__Work instructions__
In the entries that follow, the first line to write out is the one containing "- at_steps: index", and the last is the one containing "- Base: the". Reproduce that stretch exactly, with nothing before or after it.

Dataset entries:
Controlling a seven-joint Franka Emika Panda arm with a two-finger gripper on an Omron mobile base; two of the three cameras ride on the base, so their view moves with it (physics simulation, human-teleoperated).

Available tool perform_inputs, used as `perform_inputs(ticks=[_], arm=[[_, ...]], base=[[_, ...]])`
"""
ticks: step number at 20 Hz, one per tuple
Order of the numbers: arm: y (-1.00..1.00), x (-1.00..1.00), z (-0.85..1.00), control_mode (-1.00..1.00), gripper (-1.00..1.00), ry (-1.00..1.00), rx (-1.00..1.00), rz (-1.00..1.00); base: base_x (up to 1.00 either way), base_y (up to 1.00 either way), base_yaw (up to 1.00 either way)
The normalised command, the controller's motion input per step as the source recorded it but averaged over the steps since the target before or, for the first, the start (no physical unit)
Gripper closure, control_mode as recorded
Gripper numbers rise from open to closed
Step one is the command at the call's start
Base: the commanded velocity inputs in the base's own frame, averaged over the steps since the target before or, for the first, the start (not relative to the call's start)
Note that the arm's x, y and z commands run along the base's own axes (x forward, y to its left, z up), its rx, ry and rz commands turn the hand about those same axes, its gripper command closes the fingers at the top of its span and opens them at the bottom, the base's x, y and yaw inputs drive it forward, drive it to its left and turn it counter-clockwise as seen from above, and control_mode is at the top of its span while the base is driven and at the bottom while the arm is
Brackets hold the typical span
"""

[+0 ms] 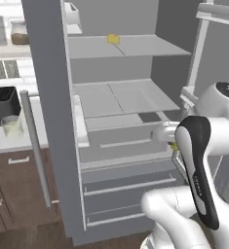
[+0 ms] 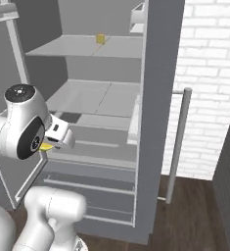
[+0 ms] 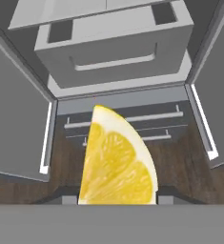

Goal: Grab a lemon wedge from the fridge and one ice cube from the ice bowl, and put them in the glass of lemonade.

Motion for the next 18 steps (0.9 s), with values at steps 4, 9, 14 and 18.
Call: perform_inputs(ticks=[4,9,14,18], arm=[[0.00,0.00,0.00,1.00,1.00,0.00,0.00,0.00],[0.00,0.00,0.00,1.00,1.00,0.00,0.00,0.00],[0.00,0.00,0.00,1.00,1.00,0.00,0.00,0.00],[0.00,0.00,0.00,1.00,1.00,0.00,0.00,0.00]], base=[[-1.00,-0.01,0.17],[-0.41,0.11,0.88],[0.11,0.26,0.95],[0.14,0.41,0.75]])
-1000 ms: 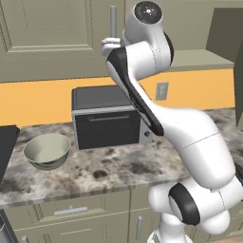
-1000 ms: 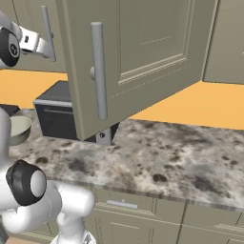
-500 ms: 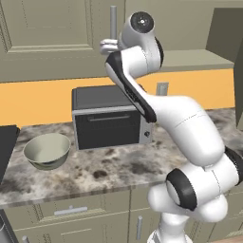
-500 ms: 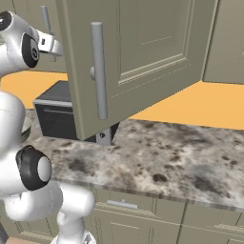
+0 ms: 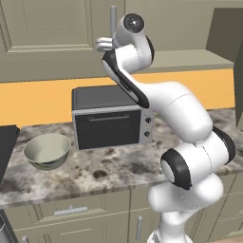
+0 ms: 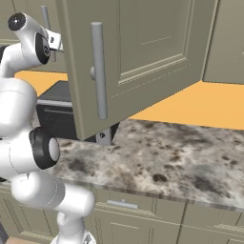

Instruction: Open the cabinet and move the ladle to the pot. Then close the cabinet.

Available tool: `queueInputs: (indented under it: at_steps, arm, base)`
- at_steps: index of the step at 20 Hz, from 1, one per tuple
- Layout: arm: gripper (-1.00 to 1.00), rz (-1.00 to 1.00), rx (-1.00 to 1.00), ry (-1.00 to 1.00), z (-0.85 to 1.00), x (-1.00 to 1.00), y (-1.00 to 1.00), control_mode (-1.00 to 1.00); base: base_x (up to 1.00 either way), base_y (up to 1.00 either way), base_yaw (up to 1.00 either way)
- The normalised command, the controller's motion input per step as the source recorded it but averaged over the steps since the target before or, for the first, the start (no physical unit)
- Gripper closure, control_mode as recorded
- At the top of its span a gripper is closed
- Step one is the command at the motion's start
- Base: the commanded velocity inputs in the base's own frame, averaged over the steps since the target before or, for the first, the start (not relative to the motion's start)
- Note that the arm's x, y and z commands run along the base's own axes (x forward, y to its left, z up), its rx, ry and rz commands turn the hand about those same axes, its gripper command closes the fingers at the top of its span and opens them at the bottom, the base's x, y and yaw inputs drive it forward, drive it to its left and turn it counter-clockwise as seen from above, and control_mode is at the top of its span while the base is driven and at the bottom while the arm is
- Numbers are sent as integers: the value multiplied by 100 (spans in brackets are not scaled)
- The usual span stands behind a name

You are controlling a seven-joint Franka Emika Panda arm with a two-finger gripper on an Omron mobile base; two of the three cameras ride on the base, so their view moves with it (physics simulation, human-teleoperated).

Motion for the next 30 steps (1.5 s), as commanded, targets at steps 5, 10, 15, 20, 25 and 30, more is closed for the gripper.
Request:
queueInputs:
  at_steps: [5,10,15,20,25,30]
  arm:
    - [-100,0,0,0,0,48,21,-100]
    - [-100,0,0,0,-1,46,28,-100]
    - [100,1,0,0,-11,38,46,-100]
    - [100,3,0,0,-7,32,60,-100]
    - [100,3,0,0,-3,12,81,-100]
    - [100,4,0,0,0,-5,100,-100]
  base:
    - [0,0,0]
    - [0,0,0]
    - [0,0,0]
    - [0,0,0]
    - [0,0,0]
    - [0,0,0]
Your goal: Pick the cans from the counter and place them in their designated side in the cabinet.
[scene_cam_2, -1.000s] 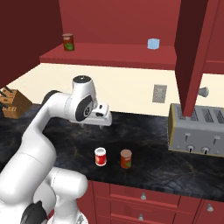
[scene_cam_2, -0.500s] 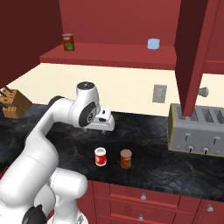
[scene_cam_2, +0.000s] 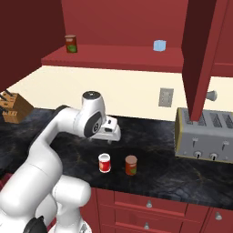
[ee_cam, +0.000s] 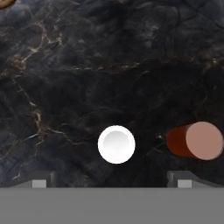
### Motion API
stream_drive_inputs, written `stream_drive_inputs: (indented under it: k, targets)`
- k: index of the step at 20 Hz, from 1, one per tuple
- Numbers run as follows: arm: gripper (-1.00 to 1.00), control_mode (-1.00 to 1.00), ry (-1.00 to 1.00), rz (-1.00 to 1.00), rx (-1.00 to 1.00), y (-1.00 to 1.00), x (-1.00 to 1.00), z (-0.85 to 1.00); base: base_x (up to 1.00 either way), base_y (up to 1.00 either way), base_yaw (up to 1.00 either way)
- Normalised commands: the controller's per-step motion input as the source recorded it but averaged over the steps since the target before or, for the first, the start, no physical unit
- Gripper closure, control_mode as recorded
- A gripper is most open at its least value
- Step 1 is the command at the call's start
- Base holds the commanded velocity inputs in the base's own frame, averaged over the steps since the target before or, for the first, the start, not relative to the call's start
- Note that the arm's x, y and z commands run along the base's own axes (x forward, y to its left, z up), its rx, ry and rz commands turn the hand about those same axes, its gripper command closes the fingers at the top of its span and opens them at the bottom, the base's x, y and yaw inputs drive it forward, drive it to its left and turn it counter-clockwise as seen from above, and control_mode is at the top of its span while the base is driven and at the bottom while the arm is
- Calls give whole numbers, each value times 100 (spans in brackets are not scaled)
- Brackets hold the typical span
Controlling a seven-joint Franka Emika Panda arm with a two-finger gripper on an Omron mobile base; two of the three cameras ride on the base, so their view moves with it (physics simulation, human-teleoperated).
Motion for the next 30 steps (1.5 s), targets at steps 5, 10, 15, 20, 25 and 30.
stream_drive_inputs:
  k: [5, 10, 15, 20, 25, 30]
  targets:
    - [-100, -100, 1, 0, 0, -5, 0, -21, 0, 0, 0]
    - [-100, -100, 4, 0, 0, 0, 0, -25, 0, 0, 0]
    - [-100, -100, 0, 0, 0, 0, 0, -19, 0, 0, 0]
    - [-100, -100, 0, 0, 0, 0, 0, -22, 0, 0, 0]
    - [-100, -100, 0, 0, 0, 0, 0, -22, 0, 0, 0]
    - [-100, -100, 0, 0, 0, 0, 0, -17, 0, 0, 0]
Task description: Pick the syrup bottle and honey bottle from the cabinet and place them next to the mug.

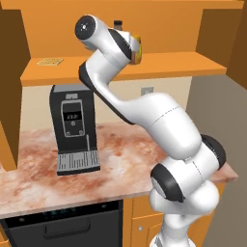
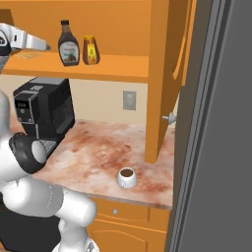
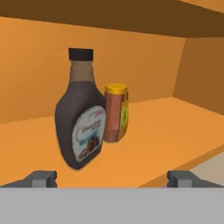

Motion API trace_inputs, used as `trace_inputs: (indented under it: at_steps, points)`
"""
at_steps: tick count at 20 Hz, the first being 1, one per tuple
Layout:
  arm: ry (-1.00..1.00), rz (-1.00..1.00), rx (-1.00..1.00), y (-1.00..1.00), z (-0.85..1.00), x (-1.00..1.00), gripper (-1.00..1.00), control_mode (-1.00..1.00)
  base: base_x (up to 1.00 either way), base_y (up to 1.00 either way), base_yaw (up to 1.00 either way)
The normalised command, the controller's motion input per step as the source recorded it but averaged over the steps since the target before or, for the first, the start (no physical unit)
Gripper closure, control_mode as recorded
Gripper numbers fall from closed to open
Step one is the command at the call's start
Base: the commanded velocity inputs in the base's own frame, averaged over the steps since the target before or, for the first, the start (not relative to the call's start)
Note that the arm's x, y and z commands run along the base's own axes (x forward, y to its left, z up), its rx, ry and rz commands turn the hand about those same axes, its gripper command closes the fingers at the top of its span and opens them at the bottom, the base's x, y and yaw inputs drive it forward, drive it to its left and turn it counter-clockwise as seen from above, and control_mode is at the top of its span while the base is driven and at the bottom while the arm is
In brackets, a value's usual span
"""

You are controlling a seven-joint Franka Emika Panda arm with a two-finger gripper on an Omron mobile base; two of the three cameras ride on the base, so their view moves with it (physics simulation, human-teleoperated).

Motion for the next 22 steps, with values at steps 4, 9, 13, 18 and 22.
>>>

__Worked solution__
- at_steps: index of the step at 20 Hz, from 1, one per tuple
- Layout: arm: gripper (-1.00 to 1.00), rz (-1.00 to 1.00), rx (-1.00 to 1.00), ry (-1.00 to 1.00), z (-0.85 to 1.00), x (-1.00 to 1.00), y (-1.00 to 1.00), control_mode (-1.00 to 1.00); base: base_x (up to 1.00 either way), base_y (up to 1.00 either way), base_yaw (up to 1.00 either way)
- The normalised command, the controller's motion input per step as the source recorded it but averaged over the steps since the target before or, for the first, the start (no physical unit)
- Gripper closure, control_mode as recorded
- At the top of its span a gripper is closed
- Step one is the command at the motion's start
- Base: the commanded velocity inputs in the base's own frame, averaged over the steps since the target before or, for the first, the start (not relative to the motion's start)

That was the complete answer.